Why You Should Care if Ingredients Are Pronounceable
Have you ever picked up a frozen meal and glanced at the back of the box? You practically need a magnifying glass to read the ingredients list and it still takes up a good three inches of space.
It probably starts out simple, with inoffensive ingredients like wheat flour and eggs, but the longer you read, the more cryptic it becomes. There are the barely pronounceable (L-cysteine hydrochloride), the deliberately vague (BHT, BHA) and the confoundingly ambiguous (natural butter flavor).
Why should you care? Some of the additives the FDA allows in packaged foods may be linked to cancer, thyroid problems and other serious health issues (some are even banned in other countries). But when you’re staring down a paragraph-long list of scientifically named ingredients in the middle of the freezer aisle, it can be tough to separate the benign from the potentially harmful.
Simple ingredients—the kind you can find elsewhere in the grocery store—are both easier to understand and better for your body.
1. You know exactly what you’re eating.
Let’s be clear: just because you’ve never heard of an ingredient doesn’t automatically mean it’s evil. But when you’re not a food scientist, distinguishing from ascorbic acid (vitamin C) and potassium bromate (a dough conditioning agent and possible carcinogen to humans, according to the New Jersey Department of Health) is difficult, at least without a lot of Googling. A short and simple list of ingredients guarantees transparency, so you’re not eating anything you don’t want to.
2. You can avoid ultra-processed foods.
A bunch of long, complicated ingredient names is a tip-off that a product is ultra-processed, which is generally a clue that it’s high in sodium, sugar and saturated fat. When ingredients are simple and recognizable you’re better positioned to determine whether or not they’re healthy.
3. You can verify the marketing claims for yourself.
Packaging claims like “low-fat” and “sugar-free” sound good on the surface, but when you dig deeper into the ingredients panel they deflate like a balloon.

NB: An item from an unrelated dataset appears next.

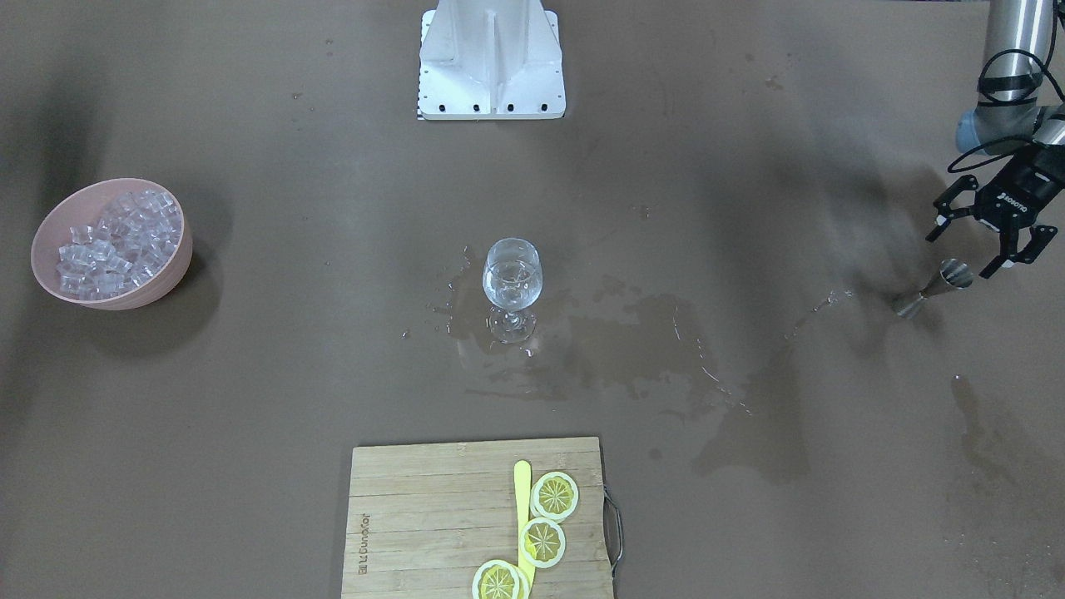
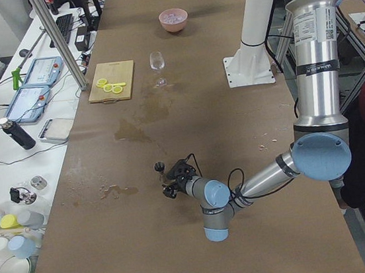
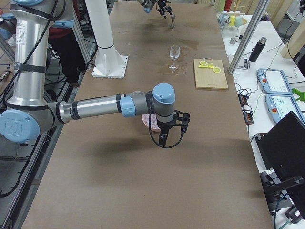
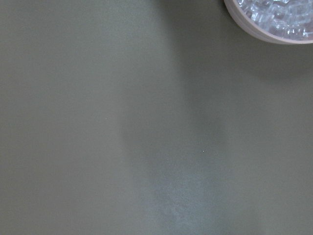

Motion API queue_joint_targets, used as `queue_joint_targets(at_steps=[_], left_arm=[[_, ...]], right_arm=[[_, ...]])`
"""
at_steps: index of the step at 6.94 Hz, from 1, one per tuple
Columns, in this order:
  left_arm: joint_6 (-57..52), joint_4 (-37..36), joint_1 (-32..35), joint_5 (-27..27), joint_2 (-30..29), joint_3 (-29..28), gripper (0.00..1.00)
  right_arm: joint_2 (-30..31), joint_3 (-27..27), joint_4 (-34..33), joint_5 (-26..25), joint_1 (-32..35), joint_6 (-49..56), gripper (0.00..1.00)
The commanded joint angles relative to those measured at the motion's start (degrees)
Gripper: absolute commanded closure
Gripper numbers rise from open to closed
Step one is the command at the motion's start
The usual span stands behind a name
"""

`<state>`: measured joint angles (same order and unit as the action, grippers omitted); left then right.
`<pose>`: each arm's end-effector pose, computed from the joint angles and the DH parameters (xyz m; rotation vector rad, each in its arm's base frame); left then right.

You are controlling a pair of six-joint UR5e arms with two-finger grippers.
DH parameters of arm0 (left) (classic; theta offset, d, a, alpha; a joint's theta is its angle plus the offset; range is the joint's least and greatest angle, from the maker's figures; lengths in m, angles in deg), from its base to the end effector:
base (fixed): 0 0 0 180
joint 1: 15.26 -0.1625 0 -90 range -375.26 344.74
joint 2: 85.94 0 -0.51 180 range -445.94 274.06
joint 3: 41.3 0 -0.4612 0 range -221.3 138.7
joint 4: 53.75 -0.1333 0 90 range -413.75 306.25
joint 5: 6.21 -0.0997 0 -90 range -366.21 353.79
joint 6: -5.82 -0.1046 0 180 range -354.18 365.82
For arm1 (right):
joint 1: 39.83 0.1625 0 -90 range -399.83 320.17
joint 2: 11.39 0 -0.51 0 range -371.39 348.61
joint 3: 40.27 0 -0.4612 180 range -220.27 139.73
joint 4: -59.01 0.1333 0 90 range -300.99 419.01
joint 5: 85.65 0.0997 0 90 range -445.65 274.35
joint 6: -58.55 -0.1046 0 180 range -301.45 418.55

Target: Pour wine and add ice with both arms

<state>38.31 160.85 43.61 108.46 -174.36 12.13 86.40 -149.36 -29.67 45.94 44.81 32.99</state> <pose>0.1557 -0.4313 0.8636 1.0781 1.0746 0.3055 0.0171 -0.5013 0.6320 0.0102 -0.7548 0.2558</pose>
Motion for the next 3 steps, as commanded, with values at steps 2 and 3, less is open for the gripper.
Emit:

That’s because in order to make “diet-friendly” foods, companies pack in artificial sweeteners and other additives that are far worse for you than the real deal. When you see “cane sugar” or “honey” on the back of the box you know exactly what you’re getting—aspartame and sucralose are another story.
4. It makes shopping easier.
Navigating food allergies and dietary restrictions is so much simpler when you’re dealing with a short list of recognizable ingredients. That’s especially true if the ingredient you need to avoid isn’t one of the top allergens manufacturers are required to plainly declare on the box.